Task instructions – Which lines hold the string "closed"? Copy each of them from the material below.

□ □ □ □ □

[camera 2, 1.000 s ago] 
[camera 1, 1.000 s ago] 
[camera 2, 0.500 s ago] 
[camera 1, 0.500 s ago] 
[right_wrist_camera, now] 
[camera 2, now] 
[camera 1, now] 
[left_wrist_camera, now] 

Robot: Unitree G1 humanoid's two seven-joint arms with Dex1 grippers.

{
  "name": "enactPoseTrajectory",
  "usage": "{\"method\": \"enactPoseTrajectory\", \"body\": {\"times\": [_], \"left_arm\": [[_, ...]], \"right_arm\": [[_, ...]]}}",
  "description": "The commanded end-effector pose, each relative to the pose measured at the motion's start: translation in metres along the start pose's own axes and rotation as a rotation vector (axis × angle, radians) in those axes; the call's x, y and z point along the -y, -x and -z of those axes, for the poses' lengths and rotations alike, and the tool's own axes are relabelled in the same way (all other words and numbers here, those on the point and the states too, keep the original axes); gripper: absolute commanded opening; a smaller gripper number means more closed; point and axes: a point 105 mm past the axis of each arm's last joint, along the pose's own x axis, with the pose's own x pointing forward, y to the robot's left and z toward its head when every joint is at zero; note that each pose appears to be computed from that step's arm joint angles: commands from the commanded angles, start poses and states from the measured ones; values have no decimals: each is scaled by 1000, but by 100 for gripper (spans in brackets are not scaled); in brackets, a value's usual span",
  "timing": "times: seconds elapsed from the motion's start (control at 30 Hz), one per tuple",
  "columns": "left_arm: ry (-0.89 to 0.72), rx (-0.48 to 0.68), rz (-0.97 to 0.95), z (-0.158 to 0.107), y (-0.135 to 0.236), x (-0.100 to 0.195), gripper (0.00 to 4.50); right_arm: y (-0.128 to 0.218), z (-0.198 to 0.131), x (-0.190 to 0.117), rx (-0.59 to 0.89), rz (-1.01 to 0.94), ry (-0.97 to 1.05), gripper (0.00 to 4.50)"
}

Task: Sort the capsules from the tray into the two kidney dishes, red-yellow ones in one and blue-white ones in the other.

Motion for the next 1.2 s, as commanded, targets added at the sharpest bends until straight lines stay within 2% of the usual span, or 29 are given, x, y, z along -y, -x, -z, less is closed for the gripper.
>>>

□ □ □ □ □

Answer area –
  "description": "The commanded end-effector pose, each relative to the pose measured at the motion's start: translation in metres along the start pose's own axes and rotation as a rotation vector (axis × angle, radians) in those axes; the call's x, y and z point along the -y, -x and -z of those axes, for the poses' lengths and rotations alike, and the tool's own axes are relabelled in the same way (all other words and numbers here, those on the point and the states too, keep the original axes); gripper: absolute commanded opening; a smaller gripper number means more closed; point and axes: a point 105 mm past the axis of each arm's last joint, along the pose's own x axis, with the pose's own x pointing forward, y to the robot's left and z toward its head when every joint is at zero; note that each pose appears to be computed from that step's arm joint angles: commands from the commanded angles, start poses and states from the measured ones; values have no decimals: each is scaled by 1000, but by 100 for gripper (spans in brackets are not scaled); in brackets, a value's usual span",
Motion for the next 1.2 s, as commanded, targets added at the sharpest bends until straight lines stay within 2% of the usual span, or 29 are given, x, y, z along -y, -x, -z, less is closed for the gripper.

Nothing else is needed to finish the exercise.